____ GIVEN DATA

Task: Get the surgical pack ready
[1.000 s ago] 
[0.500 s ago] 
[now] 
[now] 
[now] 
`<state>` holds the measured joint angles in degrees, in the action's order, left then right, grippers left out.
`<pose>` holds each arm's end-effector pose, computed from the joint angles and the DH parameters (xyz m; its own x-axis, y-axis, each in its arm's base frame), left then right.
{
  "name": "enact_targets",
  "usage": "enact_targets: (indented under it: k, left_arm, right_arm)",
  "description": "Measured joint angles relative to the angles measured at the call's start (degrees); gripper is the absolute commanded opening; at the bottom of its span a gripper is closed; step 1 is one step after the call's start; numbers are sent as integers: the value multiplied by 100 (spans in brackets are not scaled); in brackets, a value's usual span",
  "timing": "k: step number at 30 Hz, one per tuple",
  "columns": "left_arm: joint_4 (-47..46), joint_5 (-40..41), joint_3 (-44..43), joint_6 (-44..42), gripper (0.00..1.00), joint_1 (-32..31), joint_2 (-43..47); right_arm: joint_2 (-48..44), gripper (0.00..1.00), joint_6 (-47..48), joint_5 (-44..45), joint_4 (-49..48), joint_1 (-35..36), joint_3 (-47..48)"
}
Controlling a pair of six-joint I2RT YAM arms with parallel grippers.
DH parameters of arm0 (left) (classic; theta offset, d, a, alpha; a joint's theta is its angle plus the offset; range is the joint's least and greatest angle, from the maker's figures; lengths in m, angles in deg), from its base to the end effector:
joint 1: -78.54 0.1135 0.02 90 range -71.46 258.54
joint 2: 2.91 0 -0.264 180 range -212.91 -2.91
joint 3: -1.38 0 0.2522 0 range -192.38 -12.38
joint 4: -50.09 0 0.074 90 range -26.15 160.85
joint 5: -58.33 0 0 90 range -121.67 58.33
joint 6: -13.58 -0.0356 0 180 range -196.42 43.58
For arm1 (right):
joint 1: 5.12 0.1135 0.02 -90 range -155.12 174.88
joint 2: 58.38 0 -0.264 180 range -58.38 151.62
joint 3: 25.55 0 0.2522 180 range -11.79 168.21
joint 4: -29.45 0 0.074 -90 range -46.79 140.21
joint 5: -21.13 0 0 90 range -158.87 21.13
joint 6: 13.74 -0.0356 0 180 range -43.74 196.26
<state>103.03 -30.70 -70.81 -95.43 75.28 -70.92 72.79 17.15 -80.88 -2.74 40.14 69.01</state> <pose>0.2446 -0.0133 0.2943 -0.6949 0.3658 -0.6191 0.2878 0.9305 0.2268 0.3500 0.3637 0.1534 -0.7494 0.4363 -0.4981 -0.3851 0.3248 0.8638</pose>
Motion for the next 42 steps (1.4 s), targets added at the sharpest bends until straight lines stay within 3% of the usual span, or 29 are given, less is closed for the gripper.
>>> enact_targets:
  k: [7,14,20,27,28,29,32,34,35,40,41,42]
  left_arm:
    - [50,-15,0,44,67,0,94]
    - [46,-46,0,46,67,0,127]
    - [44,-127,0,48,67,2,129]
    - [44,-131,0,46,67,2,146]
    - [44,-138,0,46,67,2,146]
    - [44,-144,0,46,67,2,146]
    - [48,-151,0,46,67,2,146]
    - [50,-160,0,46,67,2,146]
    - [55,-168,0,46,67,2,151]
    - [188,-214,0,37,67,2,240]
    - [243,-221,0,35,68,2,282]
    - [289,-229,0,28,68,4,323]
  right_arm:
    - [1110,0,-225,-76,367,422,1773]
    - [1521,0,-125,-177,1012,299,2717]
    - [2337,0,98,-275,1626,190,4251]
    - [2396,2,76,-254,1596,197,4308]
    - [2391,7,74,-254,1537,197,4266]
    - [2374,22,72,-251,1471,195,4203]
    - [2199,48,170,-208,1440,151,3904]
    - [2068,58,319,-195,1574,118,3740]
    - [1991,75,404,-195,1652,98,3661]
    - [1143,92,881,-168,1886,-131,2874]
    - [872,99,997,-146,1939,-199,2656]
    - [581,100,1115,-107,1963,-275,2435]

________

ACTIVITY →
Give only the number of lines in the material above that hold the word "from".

PROBLEM SOLUTION →
2